Task directions -
Your reply should be the complete data, reproduced exactly.

- Opening Delimiter -

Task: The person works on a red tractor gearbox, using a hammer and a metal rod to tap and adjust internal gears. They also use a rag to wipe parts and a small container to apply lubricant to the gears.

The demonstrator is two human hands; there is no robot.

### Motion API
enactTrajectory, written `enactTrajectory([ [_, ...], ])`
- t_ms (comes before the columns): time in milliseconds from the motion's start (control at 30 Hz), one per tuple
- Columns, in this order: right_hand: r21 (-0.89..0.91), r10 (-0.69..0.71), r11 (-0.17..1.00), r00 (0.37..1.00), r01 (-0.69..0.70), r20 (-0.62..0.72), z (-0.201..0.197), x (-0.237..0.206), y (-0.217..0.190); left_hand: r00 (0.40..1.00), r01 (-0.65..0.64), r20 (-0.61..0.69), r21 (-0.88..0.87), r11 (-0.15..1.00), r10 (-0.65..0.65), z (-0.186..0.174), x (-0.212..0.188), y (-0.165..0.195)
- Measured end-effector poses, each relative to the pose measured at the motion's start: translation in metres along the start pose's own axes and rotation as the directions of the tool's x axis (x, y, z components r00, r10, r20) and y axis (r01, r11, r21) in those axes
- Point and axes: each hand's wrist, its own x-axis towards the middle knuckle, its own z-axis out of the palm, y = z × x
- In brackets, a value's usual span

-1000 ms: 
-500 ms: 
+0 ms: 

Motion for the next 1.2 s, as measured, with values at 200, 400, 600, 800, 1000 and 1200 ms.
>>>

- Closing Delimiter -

Task response -
Task: The person works on a red tractor gearbox, using a hammer and a metal rod to tap and adjust internal gears. They also use a rag to wipe parts and a small container to apply lubricant to the gears.

The demonstrator is two human hands; there is no robot.

### Motion API
enactTrajectory, written `enactTrajectory([ [_, ...], ])`
- t_ms (comes before the columns): time in milliseconds from the motion's start (control at 30 Hz), one per tuple
- Columns, in this order: right_hand: r21 (-0.89..0.91), r10 (-0.69..0.71), r11 (-0.17..1.00), r00 (0.37..1.00), r01 (-0.69..0.70), r20 (-0.62..0.72), z (-0.201..0.197), x (-0.237..0.206), y (-0.217..0.190); left_hand: r00 (0.40..1.00), r01 (-0.65..0.64), r20 (-0.61..0.69), r21 (-0.88..0.87), r11 (-0.15..1.00), r10 (-0.65..0.65), z (-0.186..0.174), x (-0.212..0.188), y (-0.165..0.195)
- Measured end-effector poses, each relative to the pose measured at the motion's start: translation in metres along the start pose's own axes and rotation as the directions of the tool's x axis (x, y, z components r00, r10, r20) and y axis (r01, r11, r21) in those axes
- Point and axes: each hand's wrist, its own x-axis towards the middle knuckle, its own z-axis out of the palm, y = z × x
- In brackets, a value's usual span

-1000 ms: 
-500 ms: 
+0 ms: 

Motion for the next 1.2 s, as measured, with values at 200, 400, 600, 800, 1000 and 1200 ms.
>>>

That concludes the answer to this exercise.